I had the pleasure of getting to hear lawyer, criminal justice reform advocate, and author Brittany K. Barnett speak at the 2022 Public Library Association Conference in Portland, Oregon, in March.  She was one of the conference’s “Big Ideas” speakers.  Speakers that were invited to share information and ideas that would take the 4,000+ conference members outside of their comfort zones.  

I had not heard of Barnett before, but after her noteworthy, moving speech, I will not soon forget her.  I was so inspired by the content of her talk that I just finished reading her book, A KNOCK AT MIDNIGHT

A KNOCK AT MIDNIGHT is Barnett’s story, but also one of others who have greatly impacted her life. Barnett grew up in Texas, the daughter of a loving mother, but one that struggled with addiction. Struggled so much that she ended up going to prison because of it.  Barnett uses the first part of the book to share this deeply personal story and the lasting effect that it has had on her and her family.   

Despite her mother’s addiction, or maybe because of the trials associated with it, Barnett had big dreams. Since childhood she dreamed of being a lawyer, like Clair Huxtable, the only lawyer she “knew” who looked like her, but her path took her to the world of banking and finance first, but eventually, she attended law school.  

Her plan was to become a corporate lawyer; however, while in law school she took a class where she studied legal injustices, and became familiar with the Sharanda Jones case.

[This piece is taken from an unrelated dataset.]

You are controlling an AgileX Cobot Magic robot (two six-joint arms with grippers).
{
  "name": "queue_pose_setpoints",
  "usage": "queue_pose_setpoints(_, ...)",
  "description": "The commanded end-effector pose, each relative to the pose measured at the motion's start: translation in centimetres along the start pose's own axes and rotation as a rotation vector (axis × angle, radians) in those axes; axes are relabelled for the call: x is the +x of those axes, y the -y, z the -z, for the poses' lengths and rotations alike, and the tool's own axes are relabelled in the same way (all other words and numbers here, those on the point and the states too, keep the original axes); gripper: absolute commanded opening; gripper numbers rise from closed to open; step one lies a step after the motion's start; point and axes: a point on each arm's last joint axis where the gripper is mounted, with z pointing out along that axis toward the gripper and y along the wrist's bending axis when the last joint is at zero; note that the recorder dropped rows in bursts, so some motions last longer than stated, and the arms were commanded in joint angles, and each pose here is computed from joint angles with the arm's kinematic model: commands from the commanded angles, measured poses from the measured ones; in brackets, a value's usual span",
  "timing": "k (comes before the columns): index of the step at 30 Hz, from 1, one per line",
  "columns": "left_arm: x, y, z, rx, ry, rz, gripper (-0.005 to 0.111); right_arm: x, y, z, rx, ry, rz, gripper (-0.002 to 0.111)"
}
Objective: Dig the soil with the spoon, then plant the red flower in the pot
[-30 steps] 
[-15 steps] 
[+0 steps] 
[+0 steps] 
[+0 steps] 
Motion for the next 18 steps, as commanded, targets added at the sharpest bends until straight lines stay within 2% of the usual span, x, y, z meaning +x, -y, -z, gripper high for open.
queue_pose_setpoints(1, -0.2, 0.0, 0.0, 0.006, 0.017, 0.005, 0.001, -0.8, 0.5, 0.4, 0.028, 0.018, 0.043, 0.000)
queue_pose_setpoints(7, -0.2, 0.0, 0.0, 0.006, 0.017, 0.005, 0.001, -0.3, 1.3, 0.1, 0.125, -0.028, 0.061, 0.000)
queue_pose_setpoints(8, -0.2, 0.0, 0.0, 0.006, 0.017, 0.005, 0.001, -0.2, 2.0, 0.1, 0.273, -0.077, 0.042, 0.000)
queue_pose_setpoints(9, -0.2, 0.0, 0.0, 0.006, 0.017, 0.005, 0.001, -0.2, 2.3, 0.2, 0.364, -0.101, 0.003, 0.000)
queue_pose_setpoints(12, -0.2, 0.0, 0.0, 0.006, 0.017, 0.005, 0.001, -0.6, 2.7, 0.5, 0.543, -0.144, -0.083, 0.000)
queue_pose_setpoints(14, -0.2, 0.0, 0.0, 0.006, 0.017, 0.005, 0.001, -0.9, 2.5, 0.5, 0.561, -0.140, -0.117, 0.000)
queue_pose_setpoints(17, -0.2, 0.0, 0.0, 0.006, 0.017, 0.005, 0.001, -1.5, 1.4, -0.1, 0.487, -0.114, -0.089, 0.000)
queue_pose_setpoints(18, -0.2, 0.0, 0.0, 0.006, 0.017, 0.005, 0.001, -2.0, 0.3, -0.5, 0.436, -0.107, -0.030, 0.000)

Sharanda Jones was a young entrepreneur, in her early twenties, when she became a casualty of America’s War on Drugs campaign and sentencing disparities. In what she and her attorney, thought was an easily won case, due to a lack of evidence, she was convicted to serve life in prison without parole. 

In researching Jones’ case, Barnett saw herself in the young woman. In fact, if circumstances were different, she thought she could have been Jones.  It soon became her mission to do everything she could to get Jones released from prison.  So in addition to working as a busy corporate lawyer during the day, she started working tirelessly on Jones’ case, pro bono, in her limited free time.

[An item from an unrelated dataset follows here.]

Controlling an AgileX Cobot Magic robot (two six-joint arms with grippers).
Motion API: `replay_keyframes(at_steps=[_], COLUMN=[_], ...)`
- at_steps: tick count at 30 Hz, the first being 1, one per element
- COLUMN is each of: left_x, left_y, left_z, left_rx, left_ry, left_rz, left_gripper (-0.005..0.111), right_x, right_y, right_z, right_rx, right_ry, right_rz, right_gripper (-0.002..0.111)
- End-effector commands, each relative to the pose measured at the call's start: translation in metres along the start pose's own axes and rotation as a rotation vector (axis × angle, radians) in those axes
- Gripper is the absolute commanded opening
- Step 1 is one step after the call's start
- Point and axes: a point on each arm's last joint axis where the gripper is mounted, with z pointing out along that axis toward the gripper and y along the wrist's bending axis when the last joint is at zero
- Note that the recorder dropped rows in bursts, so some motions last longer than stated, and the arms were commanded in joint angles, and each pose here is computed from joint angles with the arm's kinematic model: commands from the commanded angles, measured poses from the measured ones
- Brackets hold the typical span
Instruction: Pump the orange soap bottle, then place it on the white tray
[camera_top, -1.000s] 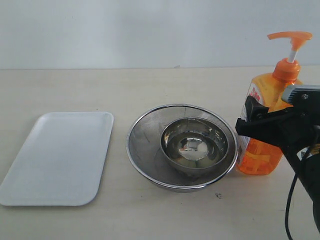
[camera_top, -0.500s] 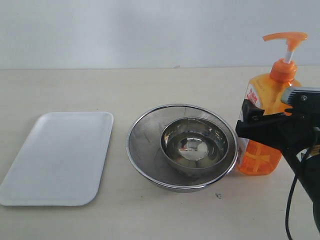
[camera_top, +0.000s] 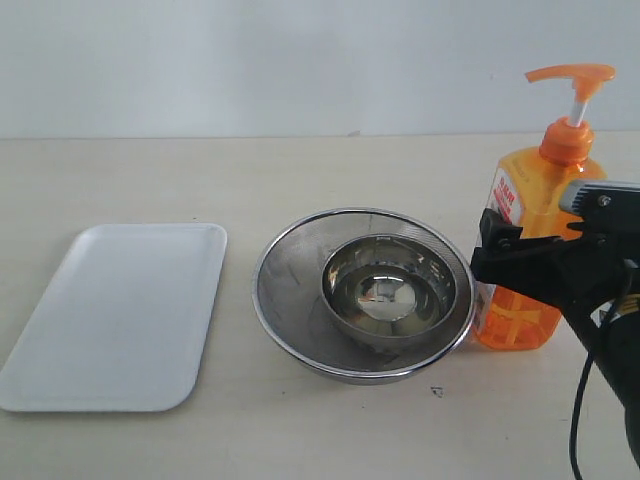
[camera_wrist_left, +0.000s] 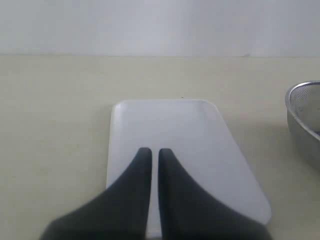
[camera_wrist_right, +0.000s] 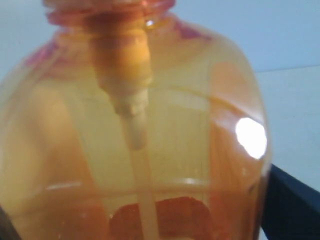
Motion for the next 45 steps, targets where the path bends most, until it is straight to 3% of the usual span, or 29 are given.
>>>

And soon, it was not only Jones that Barnett was trying to help; she had a group of people who had been harshly or wrongly convicted of drug-related offenses. All of which involved sentencing disparities. 

Barnett’s book is a powerful work. Devastating and difficult to read, because it is told in such a manner that readers get to intimately know Barnett and the individuals that she works with so closely. These individuals become just more than names on a page or numbers assigned to a prison system. They become someone’s parent, someone’s child, or someone’s friend.  And if like me,  readers will be shocked upon understanding the sentencing disparity between those individuals sentenced for crack cocaine and powder cocaine drug offenses. Barnett’s debut memoir is a must read.